Hi everyone,
I am doing a PCA analysis with my RNASeq data and I want to konw whether the genotypes have a great effect on the gene expression. I have four genotypes :G0(wild type),G1,G2,G3 and three time points: T1,T2,T3. All the values in the dataset are Log2FC values compared to wild type. The data looks like this:
Gene | Genotype | T1 | T2 | T3 |
a1 | G1 | . | . | . |
a2 | G1 | . | . | . |
a3 | G1 | . | . | . |
a4 | G1 | . | . | . |
a5 | G1 | . | . | . |
a6 | G1 | . | . | . |
a7 | G1 | . | . | . |
a8 | G1 | . | . | . |
a9 | G1 | . | . | . |
a10 | G1 | . | . | . |
a1 | G2 | . | . | . |
a2 | G2 | . | . | . |
a3 | G2 | . | . | . |
a4 | G2 | . | . | . |
a5 | G2 | . | . | . |
a6 | G2 | . | . | . |
a7 | G2 | . | . | . |
a8 | G2 | . | . | . |
a9 | G2 | . | . | . |
a10 | G2 | . | . | . |
a1 | G3 | . | . | . |
a2 | G3 | . | . | . |
a3 | G3 | . | . | . |
a4 | G3 | . | . | . |
a5 | G3 | . | . | . |
a6 | G3 | . | . | . |
a7 | G3 | . | . | . |
a8 | G3 | . | . | . |
a9 | G3 | . | . | . |
a10 | G3 | . | . |
.After the PCA analysis, all the dots red, blue and green (represent three different genotypes ) are stacked together, they are not clustered according to genotypes.

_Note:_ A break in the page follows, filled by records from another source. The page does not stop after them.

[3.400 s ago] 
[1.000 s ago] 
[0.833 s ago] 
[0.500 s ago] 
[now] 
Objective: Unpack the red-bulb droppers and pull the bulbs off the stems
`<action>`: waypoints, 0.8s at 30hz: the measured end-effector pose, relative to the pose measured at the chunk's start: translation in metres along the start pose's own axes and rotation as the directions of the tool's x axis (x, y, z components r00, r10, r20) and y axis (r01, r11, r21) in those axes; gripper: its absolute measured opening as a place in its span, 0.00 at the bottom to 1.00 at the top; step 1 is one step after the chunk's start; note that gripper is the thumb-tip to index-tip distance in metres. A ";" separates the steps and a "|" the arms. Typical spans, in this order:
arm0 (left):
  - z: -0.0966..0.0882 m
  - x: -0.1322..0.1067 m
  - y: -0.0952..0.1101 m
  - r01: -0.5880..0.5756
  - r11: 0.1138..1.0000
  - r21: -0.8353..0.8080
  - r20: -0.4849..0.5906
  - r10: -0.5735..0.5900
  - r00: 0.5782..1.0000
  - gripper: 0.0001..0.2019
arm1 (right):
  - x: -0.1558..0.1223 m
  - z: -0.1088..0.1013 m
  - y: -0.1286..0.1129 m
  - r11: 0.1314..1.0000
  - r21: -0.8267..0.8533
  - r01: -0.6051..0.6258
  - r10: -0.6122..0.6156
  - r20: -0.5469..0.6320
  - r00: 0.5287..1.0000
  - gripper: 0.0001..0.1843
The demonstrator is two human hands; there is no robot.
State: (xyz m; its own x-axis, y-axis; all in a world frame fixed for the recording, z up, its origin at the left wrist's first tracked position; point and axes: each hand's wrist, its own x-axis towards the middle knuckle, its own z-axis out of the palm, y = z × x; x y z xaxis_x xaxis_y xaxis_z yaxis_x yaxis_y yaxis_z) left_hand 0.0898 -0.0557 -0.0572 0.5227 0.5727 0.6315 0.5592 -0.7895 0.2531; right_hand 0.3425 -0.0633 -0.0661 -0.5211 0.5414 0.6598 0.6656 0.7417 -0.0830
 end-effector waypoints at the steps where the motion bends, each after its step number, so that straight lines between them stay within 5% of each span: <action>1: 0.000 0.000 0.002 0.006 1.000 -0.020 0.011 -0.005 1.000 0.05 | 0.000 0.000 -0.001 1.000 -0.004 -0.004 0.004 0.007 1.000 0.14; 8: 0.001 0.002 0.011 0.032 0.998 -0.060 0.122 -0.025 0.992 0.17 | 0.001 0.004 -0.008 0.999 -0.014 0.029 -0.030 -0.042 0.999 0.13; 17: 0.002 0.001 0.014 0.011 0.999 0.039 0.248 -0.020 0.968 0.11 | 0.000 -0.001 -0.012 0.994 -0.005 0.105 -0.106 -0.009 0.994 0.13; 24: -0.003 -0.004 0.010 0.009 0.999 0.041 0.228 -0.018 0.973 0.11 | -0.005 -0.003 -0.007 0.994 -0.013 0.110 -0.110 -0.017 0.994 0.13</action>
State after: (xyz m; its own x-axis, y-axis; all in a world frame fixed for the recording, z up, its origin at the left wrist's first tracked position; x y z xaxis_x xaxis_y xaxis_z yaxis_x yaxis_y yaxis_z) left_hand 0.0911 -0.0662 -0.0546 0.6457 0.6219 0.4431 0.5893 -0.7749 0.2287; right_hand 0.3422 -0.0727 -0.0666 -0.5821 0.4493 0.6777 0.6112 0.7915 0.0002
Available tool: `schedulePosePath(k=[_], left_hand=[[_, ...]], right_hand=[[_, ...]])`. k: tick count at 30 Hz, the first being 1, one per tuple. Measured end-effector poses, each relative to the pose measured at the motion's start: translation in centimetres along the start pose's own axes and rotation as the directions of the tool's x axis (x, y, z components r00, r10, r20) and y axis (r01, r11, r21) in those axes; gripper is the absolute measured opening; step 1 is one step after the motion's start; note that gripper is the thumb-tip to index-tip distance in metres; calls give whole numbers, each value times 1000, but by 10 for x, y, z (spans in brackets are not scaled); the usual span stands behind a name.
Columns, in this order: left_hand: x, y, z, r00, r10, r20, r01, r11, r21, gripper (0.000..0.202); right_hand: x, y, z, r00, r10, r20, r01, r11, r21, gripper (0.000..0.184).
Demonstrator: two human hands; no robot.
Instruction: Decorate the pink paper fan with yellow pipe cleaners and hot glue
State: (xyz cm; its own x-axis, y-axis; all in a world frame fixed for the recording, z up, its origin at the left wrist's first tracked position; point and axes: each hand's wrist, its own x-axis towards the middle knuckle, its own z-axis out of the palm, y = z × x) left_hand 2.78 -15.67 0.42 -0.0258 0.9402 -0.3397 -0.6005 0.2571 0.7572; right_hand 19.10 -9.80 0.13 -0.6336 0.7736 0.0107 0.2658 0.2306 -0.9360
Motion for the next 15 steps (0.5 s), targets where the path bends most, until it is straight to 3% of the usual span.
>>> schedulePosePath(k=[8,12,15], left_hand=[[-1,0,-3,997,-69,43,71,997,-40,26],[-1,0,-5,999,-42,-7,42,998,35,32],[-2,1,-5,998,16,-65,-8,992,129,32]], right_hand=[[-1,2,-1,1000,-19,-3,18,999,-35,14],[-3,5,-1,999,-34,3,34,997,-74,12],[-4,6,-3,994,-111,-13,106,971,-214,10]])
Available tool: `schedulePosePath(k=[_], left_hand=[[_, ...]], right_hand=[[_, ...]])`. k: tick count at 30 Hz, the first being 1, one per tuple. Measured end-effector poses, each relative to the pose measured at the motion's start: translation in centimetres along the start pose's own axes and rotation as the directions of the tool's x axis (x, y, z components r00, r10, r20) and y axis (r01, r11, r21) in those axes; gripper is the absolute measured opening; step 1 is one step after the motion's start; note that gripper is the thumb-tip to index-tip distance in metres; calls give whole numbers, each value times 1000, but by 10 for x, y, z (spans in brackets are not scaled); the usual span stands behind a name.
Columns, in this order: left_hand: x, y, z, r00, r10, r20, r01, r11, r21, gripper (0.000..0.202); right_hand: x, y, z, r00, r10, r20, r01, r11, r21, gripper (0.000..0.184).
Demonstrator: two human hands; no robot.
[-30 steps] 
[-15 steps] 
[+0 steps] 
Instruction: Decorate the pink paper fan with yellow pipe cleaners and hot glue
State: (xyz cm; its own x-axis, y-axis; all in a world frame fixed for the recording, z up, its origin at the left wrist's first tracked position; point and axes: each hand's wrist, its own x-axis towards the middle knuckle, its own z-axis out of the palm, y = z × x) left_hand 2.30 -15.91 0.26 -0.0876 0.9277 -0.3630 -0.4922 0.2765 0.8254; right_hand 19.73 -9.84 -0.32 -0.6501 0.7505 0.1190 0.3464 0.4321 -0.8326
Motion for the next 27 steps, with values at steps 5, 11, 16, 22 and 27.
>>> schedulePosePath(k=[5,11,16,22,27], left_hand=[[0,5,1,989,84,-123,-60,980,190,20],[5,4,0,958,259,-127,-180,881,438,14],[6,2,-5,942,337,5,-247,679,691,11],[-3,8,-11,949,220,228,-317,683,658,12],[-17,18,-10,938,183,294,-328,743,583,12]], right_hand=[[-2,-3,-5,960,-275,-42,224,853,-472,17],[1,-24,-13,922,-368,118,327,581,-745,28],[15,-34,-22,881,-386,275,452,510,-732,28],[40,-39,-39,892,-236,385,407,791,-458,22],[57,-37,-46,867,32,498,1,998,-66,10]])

I am not sure this is what it is or there is something wrong with my data format. Thanks for your help in advance. |
What do the dots mean in your description of the data? What commands did you use to generate the PCA plot? Can you give us a picture of what the PCA plot actually looks like?